**TASK REQUIREMENTS:** The answer must be an exact transcription of the lines below from the first through the one containing "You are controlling", with the pictures left out; please add nothing else.

════════

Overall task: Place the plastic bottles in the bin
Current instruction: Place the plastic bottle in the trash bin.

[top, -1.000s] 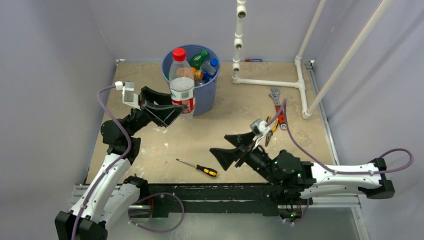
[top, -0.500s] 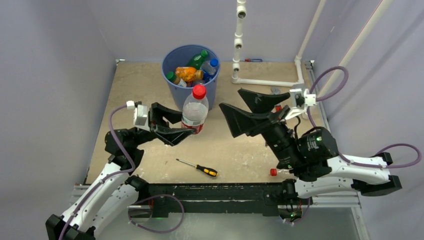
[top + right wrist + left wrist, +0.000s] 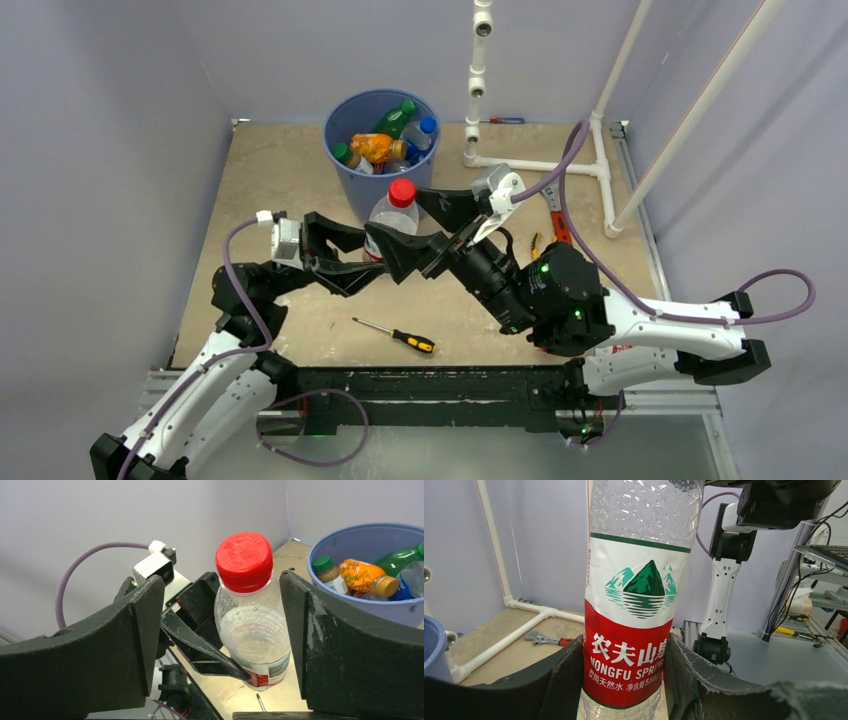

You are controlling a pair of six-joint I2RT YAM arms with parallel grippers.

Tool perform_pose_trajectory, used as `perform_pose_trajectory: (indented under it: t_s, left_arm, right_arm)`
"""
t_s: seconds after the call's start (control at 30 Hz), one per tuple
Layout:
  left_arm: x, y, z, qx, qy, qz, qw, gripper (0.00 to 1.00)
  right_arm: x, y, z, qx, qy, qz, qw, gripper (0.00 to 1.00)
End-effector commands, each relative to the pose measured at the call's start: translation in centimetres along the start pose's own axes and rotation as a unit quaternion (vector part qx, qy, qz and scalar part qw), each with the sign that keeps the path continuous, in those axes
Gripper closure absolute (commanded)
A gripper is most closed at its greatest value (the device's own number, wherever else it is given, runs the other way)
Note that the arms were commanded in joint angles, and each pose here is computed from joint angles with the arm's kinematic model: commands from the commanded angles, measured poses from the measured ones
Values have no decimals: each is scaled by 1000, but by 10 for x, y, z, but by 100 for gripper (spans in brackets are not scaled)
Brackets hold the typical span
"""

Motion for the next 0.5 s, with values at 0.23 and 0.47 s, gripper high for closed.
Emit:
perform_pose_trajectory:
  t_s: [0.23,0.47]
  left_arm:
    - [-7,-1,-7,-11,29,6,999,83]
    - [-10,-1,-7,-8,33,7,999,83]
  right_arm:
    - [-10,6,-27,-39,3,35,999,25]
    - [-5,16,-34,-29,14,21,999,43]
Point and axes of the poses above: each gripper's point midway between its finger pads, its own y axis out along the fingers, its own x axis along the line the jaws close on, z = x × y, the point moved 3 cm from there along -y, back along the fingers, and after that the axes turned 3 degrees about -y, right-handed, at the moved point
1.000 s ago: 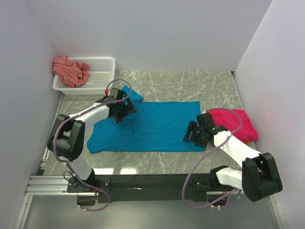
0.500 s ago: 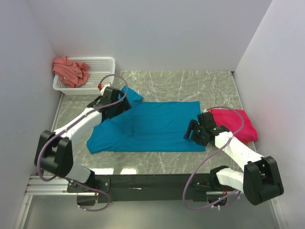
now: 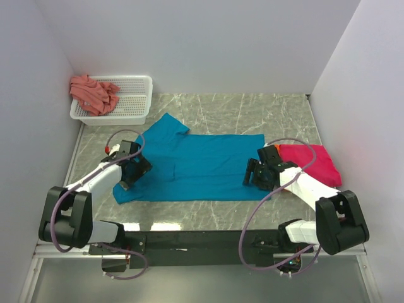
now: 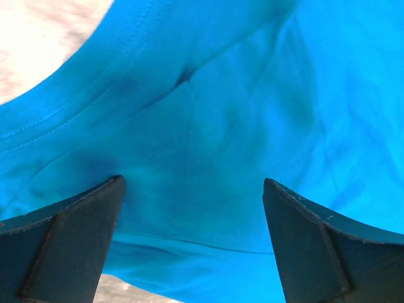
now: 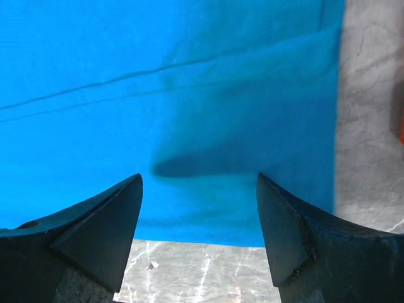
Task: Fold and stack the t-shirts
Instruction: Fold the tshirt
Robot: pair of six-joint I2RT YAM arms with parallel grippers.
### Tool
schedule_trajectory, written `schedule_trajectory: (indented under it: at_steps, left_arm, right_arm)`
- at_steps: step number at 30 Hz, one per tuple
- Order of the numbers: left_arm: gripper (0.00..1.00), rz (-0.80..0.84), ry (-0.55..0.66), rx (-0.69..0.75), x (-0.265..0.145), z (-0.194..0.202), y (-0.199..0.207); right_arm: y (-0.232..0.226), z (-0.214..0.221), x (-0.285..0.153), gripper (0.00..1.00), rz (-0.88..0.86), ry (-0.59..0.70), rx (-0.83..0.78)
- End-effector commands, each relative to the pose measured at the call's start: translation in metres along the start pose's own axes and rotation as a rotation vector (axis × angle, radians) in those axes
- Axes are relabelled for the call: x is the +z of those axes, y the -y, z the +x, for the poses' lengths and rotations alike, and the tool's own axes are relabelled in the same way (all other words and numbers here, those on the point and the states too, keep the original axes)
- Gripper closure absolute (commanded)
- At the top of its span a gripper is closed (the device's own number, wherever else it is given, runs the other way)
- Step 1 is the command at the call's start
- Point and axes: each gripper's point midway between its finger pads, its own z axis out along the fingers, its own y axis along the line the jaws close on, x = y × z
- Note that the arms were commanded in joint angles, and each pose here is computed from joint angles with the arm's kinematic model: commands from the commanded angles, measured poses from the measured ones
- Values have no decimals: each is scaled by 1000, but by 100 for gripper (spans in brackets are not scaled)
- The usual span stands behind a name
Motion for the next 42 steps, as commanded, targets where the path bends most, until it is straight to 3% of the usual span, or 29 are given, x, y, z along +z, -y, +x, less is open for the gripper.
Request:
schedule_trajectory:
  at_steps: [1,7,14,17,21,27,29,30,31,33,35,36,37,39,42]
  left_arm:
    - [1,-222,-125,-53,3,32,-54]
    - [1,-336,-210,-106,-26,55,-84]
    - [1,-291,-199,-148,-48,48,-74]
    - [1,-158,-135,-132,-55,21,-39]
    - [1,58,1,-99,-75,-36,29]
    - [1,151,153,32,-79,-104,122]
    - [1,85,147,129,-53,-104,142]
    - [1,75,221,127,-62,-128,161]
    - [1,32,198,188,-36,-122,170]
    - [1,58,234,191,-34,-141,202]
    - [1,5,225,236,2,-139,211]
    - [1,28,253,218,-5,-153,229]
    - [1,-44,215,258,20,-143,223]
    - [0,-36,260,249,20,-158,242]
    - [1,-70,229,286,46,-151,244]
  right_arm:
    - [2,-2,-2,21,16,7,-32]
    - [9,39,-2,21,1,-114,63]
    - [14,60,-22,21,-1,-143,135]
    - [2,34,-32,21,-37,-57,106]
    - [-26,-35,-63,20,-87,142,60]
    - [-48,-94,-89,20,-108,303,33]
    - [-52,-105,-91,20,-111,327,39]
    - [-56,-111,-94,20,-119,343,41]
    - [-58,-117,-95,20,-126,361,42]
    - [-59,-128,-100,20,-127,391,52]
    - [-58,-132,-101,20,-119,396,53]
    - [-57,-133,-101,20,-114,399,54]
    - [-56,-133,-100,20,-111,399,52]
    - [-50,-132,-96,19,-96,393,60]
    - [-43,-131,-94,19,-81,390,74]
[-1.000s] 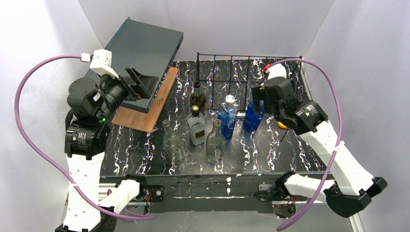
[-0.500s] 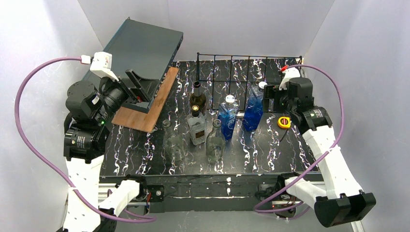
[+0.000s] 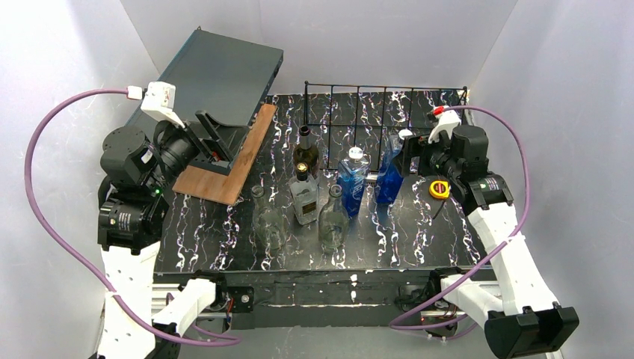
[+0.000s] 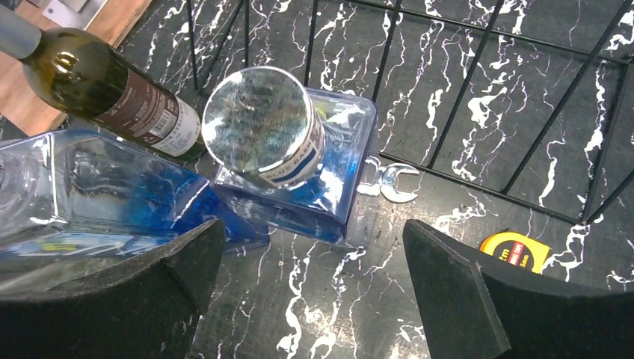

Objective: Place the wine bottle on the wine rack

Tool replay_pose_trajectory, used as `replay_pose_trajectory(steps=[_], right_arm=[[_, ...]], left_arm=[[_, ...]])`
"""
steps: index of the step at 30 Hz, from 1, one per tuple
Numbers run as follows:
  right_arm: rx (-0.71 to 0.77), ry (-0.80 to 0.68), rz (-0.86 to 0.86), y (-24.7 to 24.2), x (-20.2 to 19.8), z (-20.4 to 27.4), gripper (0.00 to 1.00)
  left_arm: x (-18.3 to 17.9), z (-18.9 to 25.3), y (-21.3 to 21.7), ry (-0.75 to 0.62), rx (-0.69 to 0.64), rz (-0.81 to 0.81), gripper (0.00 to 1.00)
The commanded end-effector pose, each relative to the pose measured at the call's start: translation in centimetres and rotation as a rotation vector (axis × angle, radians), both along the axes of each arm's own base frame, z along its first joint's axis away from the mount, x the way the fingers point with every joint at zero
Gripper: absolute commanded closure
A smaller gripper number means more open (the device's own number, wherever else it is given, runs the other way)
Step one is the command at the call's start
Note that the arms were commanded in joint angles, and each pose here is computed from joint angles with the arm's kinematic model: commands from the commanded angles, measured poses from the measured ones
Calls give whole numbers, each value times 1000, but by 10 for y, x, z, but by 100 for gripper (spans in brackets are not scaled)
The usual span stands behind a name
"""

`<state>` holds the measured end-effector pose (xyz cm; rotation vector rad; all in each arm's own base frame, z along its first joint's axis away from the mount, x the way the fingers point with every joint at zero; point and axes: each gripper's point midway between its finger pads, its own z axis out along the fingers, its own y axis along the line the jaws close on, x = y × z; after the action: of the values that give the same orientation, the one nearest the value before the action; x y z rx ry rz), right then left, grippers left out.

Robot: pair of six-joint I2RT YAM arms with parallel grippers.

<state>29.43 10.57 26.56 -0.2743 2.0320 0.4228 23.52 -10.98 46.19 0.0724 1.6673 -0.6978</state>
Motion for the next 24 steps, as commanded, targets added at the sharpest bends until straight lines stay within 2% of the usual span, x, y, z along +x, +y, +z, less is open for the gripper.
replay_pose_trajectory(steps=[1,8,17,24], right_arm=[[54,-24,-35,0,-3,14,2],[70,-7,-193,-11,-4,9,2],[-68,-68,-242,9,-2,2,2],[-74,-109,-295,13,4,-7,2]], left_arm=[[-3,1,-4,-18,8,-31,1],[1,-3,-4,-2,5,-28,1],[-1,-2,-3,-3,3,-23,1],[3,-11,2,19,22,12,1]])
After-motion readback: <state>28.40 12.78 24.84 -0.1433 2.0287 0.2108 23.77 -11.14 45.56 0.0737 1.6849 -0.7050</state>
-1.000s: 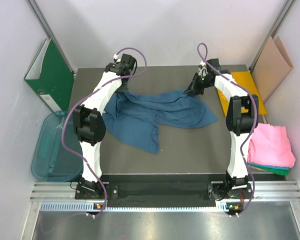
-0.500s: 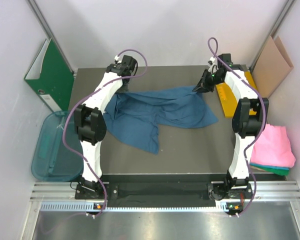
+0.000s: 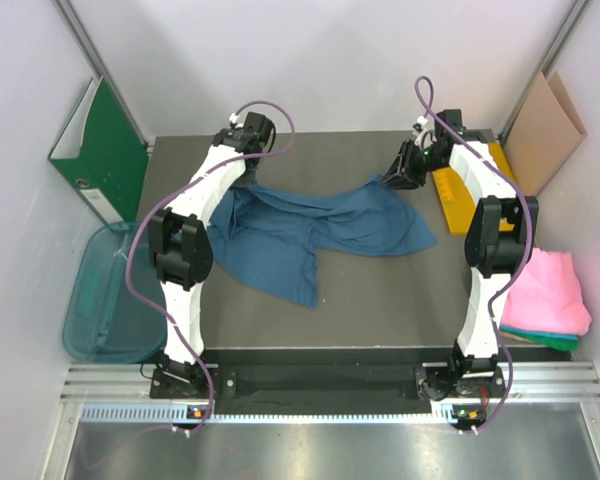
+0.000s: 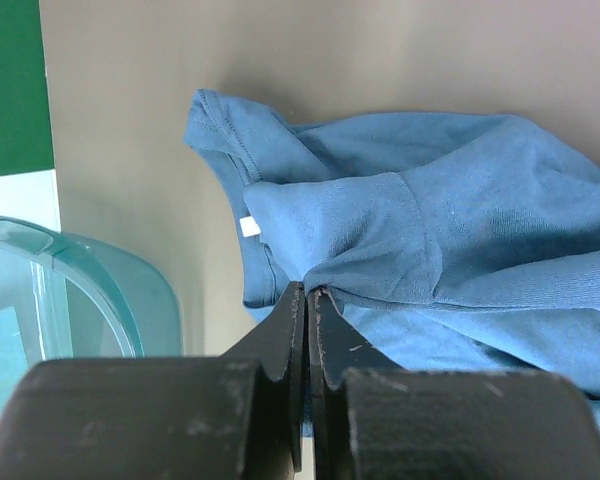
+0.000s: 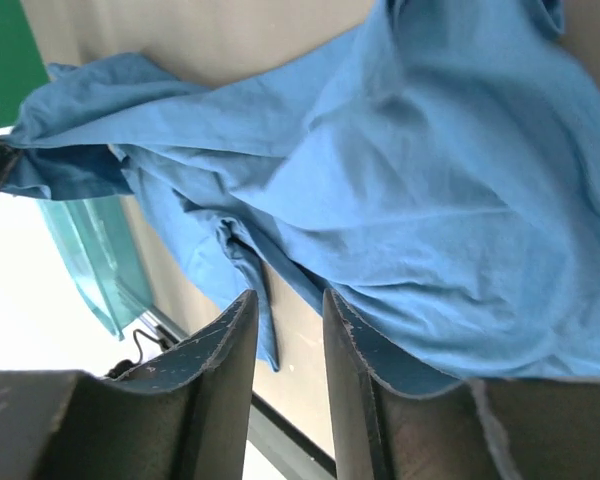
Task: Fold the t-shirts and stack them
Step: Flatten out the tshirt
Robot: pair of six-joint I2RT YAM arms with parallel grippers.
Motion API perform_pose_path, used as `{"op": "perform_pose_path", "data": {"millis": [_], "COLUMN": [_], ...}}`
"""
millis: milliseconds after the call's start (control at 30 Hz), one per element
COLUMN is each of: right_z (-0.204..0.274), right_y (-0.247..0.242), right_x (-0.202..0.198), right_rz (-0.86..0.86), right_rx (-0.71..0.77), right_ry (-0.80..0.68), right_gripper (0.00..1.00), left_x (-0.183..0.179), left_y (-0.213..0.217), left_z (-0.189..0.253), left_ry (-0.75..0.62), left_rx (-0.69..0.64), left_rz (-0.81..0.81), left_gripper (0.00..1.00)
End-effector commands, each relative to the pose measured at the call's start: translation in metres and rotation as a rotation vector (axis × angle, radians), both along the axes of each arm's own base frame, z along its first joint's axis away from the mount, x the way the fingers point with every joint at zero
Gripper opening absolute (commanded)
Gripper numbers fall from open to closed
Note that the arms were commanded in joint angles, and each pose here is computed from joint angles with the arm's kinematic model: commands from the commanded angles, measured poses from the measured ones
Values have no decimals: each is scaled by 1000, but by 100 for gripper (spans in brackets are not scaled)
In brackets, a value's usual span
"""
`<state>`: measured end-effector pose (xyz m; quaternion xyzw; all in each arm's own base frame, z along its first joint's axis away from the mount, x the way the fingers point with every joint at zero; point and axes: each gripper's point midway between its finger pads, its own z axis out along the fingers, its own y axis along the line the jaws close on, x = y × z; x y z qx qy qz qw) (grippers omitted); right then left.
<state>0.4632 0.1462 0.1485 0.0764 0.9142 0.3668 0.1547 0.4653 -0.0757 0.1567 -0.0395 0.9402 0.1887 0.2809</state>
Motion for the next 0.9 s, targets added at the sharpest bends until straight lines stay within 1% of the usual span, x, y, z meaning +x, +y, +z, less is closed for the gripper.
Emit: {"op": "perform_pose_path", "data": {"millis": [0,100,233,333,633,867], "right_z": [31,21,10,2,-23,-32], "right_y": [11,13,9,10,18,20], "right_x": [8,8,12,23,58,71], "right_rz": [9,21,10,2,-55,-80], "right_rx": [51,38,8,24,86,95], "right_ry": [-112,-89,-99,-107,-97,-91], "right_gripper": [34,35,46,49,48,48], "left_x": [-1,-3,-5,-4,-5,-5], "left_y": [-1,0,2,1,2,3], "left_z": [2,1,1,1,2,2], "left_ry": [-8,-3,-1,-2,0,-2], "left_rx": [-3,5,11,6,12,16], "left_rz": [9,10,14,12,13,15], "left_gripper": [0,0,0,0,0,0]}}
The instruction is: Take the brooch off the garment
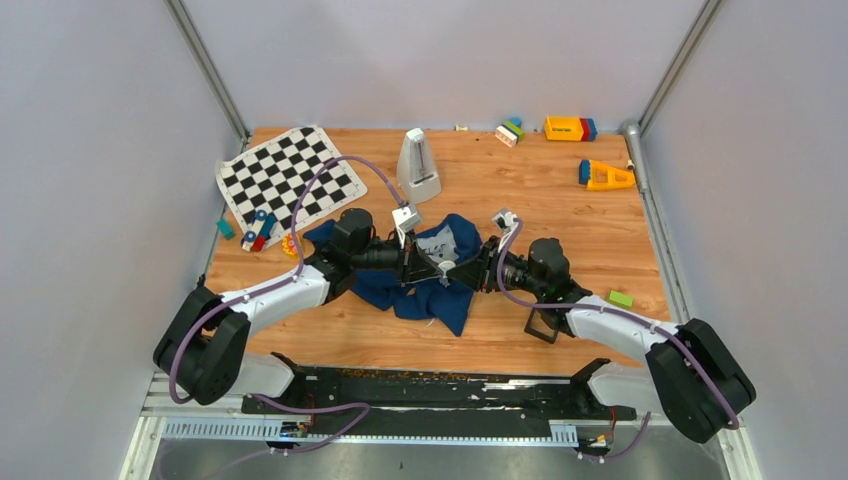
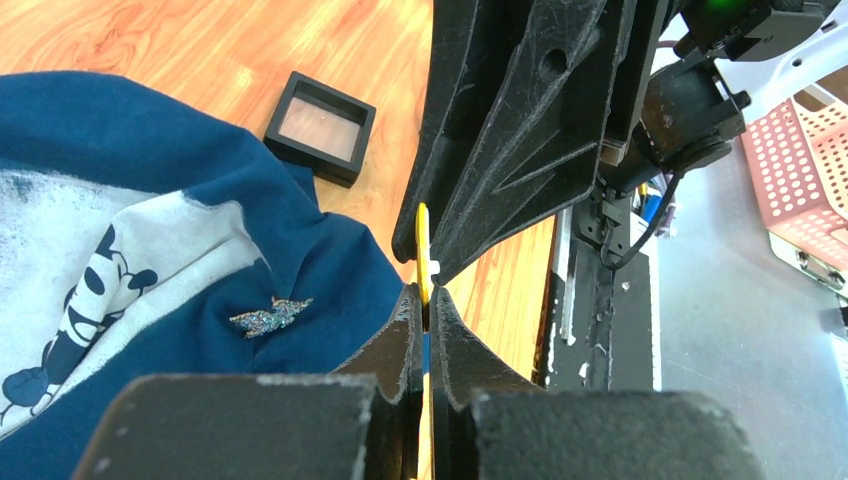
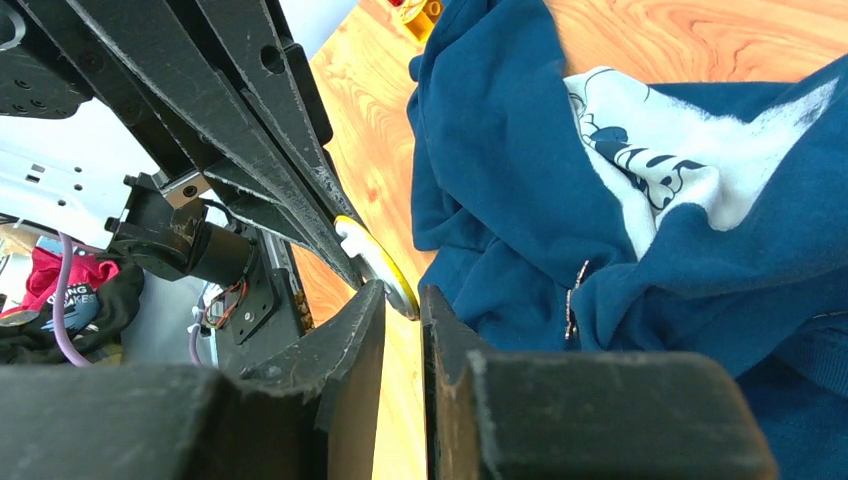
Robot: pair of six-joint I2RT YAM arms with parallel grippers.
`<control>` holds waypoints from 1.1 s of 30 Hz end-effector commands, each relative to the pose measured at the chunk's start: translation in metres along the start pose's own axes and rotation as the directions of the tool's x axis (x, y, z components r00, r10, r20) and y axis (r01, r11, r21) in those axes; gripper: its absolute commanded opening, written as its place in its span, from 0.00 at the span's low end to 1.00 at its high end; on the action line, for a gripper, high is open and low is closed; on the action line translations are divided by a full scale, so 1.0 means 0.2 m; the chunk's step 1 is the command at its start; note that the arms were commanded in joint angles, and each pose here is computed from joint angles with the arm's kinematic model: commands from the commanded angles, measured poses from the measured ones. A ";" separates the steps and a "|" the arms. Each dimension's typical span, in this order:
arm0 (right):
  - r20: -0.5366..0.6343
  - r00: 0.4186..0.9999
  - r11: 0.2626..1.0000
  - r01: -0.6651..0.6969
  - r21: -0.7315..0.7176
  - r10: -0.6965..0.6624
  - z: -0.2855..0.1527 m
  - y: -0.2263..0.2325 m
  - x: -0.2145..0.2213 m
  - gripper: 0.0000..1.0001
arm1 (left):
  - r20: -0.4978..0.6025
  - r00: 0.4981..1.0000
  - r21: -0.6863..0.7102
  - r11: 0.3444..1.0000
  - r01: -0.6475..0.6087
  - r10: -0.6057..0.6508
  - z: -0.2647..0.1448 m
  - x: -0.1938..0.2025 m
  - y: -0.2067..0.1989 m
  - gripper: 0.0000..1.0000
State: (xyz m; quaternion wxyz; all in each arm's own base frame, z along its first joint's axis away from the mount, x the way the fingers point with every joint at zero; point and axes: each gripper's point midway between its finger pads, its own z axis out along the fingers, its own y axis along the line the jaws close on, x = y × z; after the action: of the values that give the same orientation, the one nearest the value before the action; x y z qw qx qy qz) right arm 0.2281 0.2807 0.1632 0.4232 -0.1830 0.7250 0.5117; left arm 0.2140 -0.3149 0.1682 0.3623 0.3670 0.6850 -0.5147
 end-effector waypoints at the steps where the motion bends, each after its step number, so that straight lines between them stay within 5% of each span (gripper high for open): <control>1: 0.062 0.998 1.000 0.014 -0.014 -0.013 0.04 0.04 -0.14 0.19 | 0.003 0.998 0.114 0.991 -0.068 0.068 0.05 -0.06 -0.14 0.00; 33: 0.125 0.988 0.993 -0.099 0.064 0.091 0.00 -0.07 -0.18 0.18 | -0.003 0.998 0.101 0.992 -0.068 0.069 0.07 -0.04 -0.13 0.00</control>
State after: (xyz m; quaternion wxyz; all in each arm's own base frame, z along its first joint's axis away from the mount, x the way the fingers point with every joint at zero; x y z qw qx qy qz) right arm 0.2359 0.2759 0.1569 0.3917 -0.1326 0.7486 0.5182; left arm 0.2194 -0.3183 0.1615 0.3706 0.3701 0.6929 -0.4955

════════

**WRITTEN ANSWER:**
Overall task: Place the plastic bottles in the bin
Current instruction: Place the plastic bottle in the trash bin.

[top, -1.000s] 
[top, -0.500s] 
[top + right wrist + left wrist, +0.000s] 

You are controlling a pair of six-joint I2RT YAM arms with parallel grippers.

Nothing further is required of this output.